A l'instar de celui de Bradamante, le personnage d'Oronte, amant de Morgana, n'est pas toujours à son avantage. Bien que capitaine de la garde d'Alcina, il n'a pas un rôle héroïque et ce n'est pas à un heldentenor à qui l'on pense pour l'incarner. En fait Samuel Boden est parfaitement qualifié pour ce rôle avec une superbe voix douée d'un timbre d'une douceur admirable dans toute l'étendue de sa tessiture. Son interprétation d'Un momento di contento était optimale. J'aime beaucoup ce type de ténors tout à fait adaptés à la musique baroque. Tout au plus pourrait-on lui reprocher un déficit de puissance causé sans doute par la dimension considérable de la scène.

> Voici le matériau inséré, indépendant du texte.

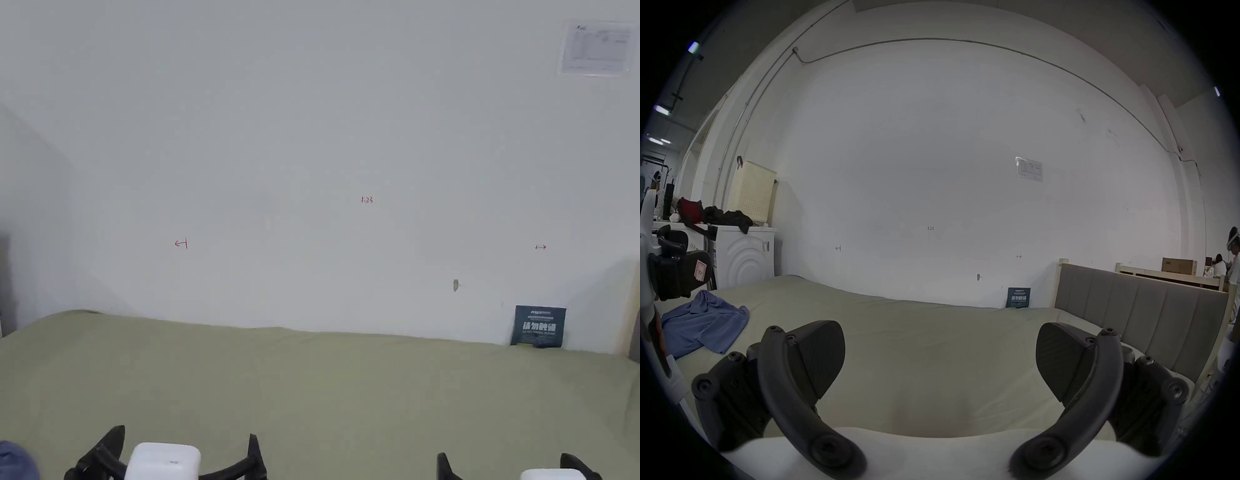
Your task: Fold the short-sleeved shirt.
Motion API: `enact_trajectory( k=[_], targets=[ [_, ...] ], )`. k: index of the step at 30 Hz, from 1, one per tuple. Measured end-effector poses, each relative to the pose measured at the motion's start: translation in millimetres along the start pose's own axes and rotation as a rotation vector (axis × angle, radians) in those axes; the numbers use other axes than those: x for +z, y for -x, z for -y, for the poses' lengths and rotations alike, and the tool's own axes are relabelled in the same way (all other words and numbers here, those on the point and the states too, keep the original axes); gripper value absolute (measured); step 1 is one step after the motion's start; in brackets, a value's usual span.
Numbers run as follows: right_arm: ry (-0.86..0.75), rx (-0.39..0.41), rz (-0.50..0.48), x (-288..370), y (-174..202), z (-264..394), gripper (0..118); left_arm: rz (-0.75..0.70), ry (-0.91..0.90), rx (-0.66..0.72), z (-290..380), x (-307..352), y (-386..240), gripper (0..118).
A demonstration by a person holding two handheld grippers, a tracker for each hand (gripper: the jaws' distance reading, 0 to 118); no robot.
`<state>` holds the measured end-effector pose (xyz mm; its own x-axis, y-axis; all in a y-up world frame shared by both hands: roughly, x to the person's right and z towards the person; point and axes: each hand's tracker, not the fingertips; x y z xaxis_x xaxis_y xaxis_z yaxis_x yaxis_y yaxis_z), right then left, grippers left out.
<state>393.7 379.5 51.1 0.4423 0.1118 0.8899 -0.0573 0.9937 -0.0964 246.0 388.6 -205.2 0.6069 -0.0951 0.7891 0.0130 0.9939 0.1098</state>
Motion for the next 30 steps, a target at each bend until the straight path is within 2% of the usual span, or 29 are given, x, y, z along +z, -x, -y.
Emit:
enact_trajectory(
  k=[8,10,11,12,13,14,15,16,17,20,24,30],
  targets=[
    [-0.029,0.019,0.012,0.0,0.1,-5.4,115,-0.029,-0.033,-0.012,-1.5,3.5,-5.4,118],
    [-0.031,-0.034,-0.148,4.9,-7.1,-6.4,110,-0.023,-0.039,-0.046,-1.3,6.0,-7.1,118],
    [-0.055,-0.046,-0.173,7.9,-8.6,-6.6,76,-0.002,-0.028,-0.048,-3.0,7.0,-6.3,111],
    [-0.015,0.002,-0.087,5.6,-5.1,-7.8,1,0.087,-0.053,-0.006,-3.4,7.7,-3.6,61],
    [-0.012,0.044,-0.045,5.7,-2.9,-7.5,0,0.11,-0.005,0.002,-2.5,5.5,-4.3,0],
    [0.013,-0.006,-0.122,4.0,-6.9,-8.6,0,0.134,-0.01,0.013,-2.3,4.6,-9.2,0],
    [0.042,-0.039,-0.098,3.2,-5.4,-8.1,0,0.143,-0.011,0.02,-0.1,5.0,-13.7,0],
    [0.029,-0.016,-0.087,4.0,-4.6,-7.1,0,0.144,-0.027,0.013,2.0,7.4,-18.2,0],
    [0.028,0.013,-0.028,5.8,-4.2,-5.5,0,0.121,-0.033,-0.015,3.2,9.3,-24.3,0],
    [0.043,-0.033,-0.05,4.7,-8.1,-3.9,0,0.117,-0.024,-0.039,-2.3,15.0,-2.4,0],
    [0.043,-0.029,-0.028,7.3,-6.2,-5.3,0,0.106,-0.011,-0.001,-1.9,11.5,0.2,0],
    [0.05,-0.027,-0.02,7.2,2.1,-8.8,0,0.04,0.009,-0.029,0.0,17.8,2.0,0]
  ],
)
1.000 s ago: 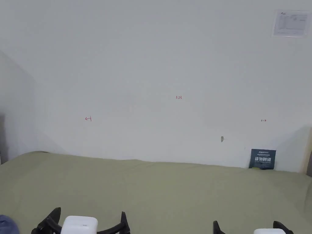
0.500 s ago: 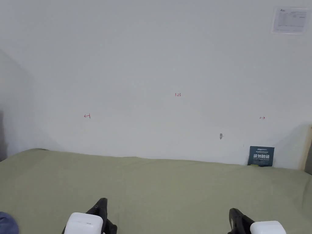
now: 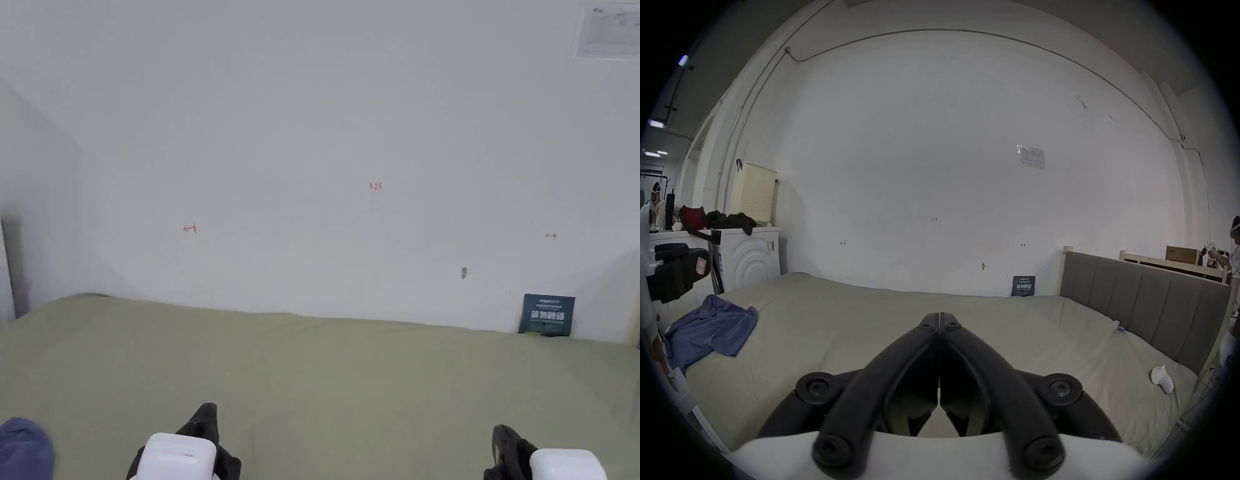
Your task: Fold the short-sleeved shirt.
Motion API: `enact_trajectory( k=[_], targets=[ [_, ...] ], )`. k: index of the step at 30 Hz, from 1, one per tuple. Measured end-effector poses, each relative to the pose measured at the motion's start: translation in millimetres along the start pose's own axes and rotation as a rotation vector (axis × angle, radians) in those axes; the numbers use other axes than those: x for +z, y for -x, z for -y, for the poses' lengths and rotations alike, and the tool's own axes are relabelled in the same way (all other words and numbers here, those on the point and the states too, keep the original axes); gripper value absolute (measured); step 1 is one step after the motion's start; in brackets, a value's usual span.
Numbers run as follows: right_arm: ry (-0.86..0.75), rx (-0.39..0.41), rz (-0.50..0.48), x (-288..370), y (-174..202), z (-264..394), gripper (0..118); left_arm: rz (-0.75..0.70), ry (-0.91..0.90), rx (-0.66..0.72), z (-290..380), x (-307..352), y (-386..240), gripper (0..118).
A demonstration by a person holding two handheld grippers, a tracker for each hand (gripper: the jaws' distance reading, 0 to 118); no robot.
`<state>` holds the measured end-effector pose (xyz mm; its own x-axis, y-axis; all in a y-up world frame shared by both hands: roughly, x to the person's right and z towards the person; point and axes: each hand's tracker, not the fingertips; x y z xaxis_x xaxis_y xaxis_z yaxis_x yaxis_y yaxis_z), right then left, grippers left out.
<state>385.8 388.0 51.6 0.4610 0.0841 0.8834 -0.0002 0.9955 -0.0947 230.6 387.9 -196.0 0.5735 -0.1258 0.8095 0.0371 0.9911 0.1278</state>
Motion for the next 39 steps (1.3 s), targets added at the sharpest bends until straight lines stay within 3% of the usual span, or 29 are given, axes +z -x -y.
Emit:
enact_trajectory(
  k=[6,14,23,30,39],
  targets=[
    [-0.01,0.014,-0.114,-3.8,46.4,-3.2,0,-0.074,0.042,0.024,0.8,20.4,46.3,0],
    [-0.014,0.041,-0.412,-1.9,161.0,-8.4,0,-0.375,0.113,0.062,1.4,70.6,138.1,0],
    [-0.02,0.021,-0.754,33.5,286.9,-13.6,0,-0.638,0.165,0.064,5.6,142.2,212.5,0],
    [-0.015,0.012,-0.834,46.4,314.2,-16.4,0,-0.701,0.197,0.06,14.3,164.5,235.2,0],
    [0.013,0.045,-0.832,30.2,316.8,-13.0,0,-0.6,0.27,0.043,25.7,124.7,260.2,0]
  ],
)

C'est Daniel Miroslaw qui incarnait Melisso (basse). Sa voix à la superbe projection retentissait fièrement tout au long de l'action pour s'affirmer pleinement dans l'air magnifique, Pensa a chi geme d'amor piagata, une émouvante Sicilienne.

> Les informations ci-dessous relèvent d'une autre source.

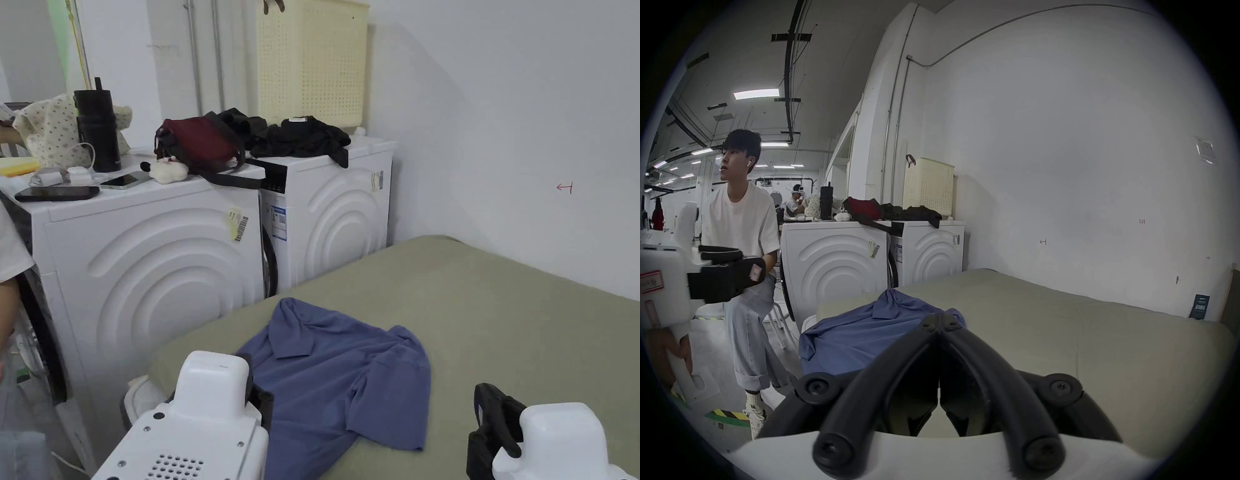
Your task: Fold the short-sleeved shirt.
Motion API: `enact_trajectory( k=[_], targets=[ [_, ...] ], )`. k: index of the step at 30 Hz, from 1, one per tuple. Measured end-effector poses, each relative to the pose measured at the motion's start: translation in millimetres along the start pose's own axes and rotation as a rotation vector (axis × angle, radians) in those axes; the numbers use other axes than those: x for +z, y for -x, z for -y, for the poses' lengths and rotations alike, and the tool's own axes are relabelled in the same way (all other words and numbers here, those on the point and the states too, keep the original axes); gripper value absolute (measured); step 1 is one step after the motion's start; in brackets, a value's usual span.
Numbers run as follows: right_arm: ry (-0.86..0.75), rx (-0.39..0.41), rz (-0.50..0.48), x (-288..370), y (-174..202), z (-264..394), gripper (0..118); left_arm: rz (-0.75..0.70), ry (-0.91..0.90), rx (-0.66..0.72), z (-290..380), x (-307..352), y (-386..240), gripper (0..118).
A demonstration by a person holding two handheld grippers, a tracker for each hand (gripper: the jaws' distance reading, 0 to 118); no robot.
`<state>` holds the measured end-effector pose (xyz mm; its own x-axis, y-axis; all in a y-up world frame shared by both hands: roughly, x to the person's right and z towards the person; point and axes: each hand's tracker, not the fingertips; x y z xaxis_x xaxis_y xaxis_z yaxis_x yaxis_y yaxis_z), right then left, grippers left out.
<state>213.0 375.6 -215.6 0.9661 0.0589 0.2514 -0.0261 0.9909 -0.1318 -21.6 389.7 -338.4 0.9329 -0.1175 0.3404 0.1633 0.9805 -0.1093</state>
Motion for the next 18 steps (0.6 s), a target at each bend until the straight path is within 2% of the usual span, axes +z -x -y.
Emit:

Les chœurs reflétaient avec talent les différentes phases du scénario, sensuels au moment de décrire les amours d'Alcina, douloureux quand les prisonniers refont surface dans le monde des hommes, triomphants lors des réjouissances finales après la victoire sur la magicienne.

La suite d'Alcina composée de trois danseurs et trois danseuses, accompagnait Alcina dans ses évolutions dans une chorégraphie toujours harmonieuse et de bon goût.

Les Deutsches Händel-Solisten assuraient l'accompagnement d'Alcina sous la direction éclairée d'Andreas Spering. C'est un orchestre très fourni jouant comme il se doit sur instruments d'époque. Le son rond, plein manquait peut-être de nervosité dans la sinfonia d'ouverture mais par contre s'avérait exceptionnellement intense dans les airs les plus émouvants de la partition et notamment dans Ombre pallide. Parmi les solistes j'ai admiré le premier violoncelle souverain dans plusieurs airs de la partition par la beauté du son et la sobriété du jeu, le violon à la sonorité admirable et à l'intonation impeccable, dialoguant avec Morgana dans l'air Ama, sospira, ma non t'offende, le superbe pupitre de hautbois jouant aussi de la flûte à bec et un continuo efficace dans lequel le théorbe se détachait nettement.

Dans une salle pleine à craquer, le public fit une ovation méritée aux artisans de ce spectacle exceptionnel.